In 2011, Gov. Rick Scott signed the Firearm Owners’ Privacy Act (FOPA) into law. Florida’s FOPA law is widely considered to be the first true physician gag law passed in the United States.
Essentially, the Firearm Owners’ Privacy Act put strict limits on what Florida doctors could ask patients about their gun use/ownership. Additionally, it also put strict limits on what doctors were able to say about firearm safety to patients. Doctors who violated the law were subject to serious professional sanctions, which potentially included financial penalties and even the suspension or revocation of their state license for the practice of medicine.
An Appeals Court Struck Down Florida’s Firearms Physician Gag Law
Florida’s physician gag law was almost immediately challenged in federal court.

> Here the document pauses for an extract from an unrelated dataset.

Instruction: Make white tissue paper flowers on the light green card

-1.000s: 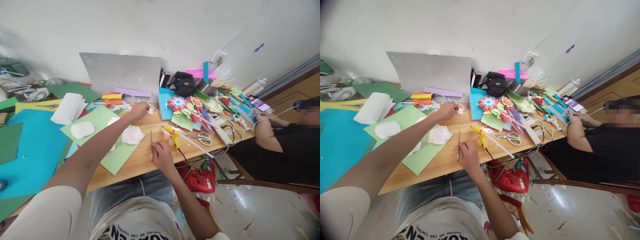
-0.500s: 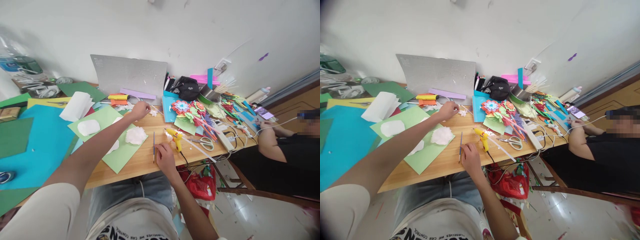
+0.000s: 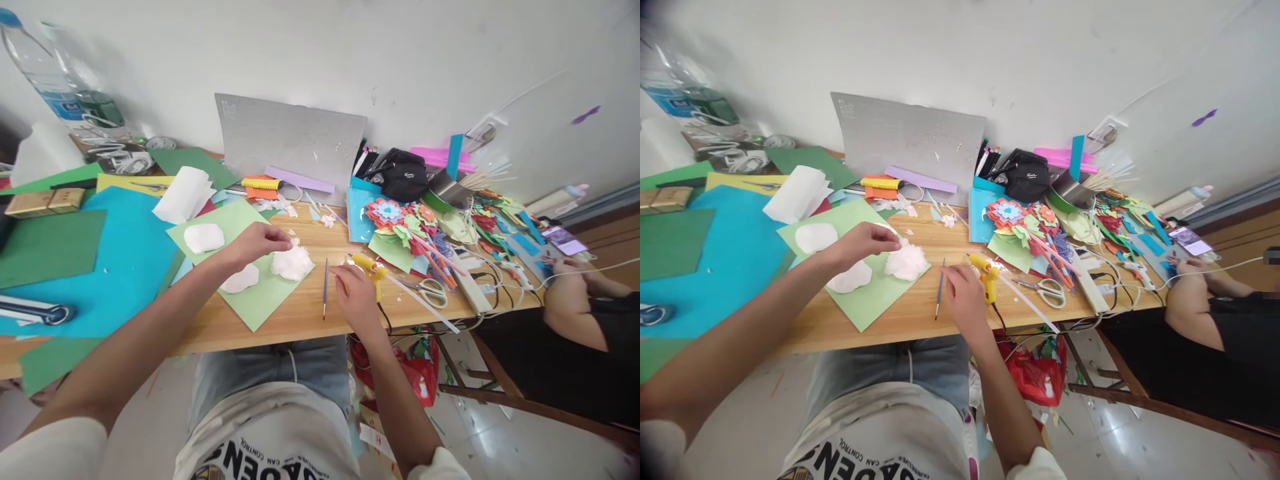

The American Medical Association (AMA), which openly opposed the law, argued that inappropriately interfered with the open communication that is necessary in order to facilitate an effective doctor-patient relationship.
In 2014, a three judge panel for the Eleventh Circuit Court of Appeals upheld Florida’s physician gag law. After reviewing the statute, the panel determined that the law did not interfere with the constitutional rights or free speech of doctors and patients. However, the panel’s decision was quickly appealed.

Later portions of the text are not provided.